In the listing below, locate the line with "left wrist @" and the line with "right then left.", then output both and everything between them exactly, minus any pictures.

▶ [Provided data]
● ● ● ●

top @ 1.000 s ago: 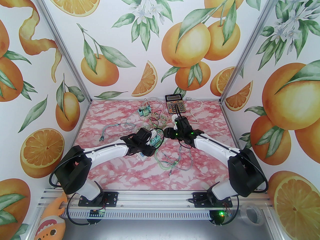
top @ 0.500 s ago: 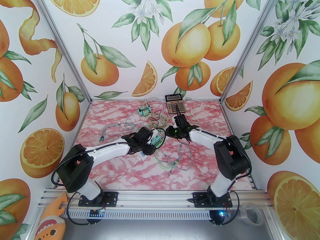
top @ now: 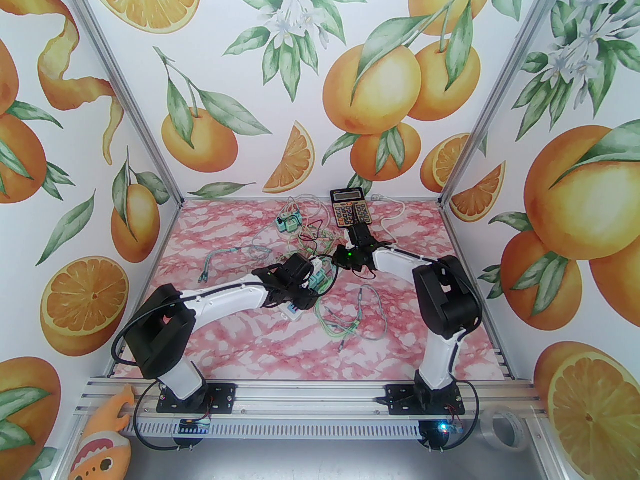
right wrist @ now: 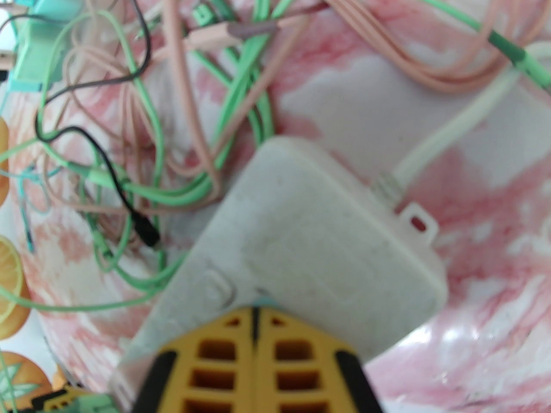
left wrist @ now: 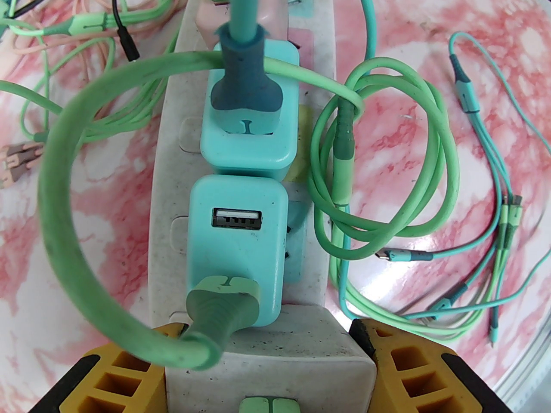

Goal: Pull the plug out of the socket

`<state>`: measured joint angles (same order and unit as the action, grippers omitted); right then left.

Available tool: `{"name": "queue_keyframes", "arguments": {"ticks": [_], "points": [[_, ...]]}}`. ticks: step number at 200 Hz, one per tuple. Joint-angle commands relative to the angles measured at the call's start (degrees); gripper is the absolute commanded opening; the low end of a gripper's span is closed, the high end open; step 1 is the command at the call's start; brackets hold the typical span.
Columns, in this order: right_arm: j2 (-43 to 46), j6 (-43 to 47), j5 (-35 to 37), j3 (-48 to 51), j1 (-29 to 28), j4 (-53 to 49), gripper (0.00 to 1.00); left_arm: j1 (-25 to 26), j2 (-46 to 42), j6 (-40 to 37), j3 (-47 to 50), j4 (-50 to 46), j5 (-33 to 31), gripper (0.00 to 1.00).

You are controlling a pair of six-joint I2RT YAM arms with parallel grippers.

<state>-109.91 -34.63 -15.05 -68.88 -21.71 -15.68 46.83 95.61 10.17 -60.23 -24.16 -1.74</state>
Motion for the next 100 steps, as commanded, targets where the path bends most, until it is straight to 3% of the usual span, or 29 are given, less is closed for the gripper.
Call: {"name": "queue_keyframes", "arguments": {"ticks": [1,36,66,100], "points": [[-2.8,2.5,5.0,0.8,-0.2,-5.8,0.0,-0.9,-1.5,2.4,-2.8,0.4,1.9,0.39],[-3.0,3.8,5.9,1.0,-0.2,-6.8,0.0,-1.0,-3.2,2.9,-1.5,2.3,1.8,0.36],[-2.7,4.6,7.3,1.1,-0.5,-7.6,0.0,3.7,-3.9,-1.7,-1.6,0.6,-9.6,0.35],[-2.6,5.2,8.3,1.5,-0.5,-8.2,0.0,5.7,-5.0,-1.3,0.0,0.9,-13.8,0.34]]}}
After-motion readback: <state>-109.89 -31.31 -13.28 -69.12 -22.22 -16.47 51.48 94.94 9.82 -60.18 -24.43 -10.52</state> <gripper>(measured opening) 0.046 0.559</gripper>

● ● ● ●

▶ [Written reply]
left wrist @ now: 

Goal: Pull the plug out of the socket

`<state>`: measured joint angles (same order and unit as the action, grippers omitted); right then left.

The output above is complete as it stands.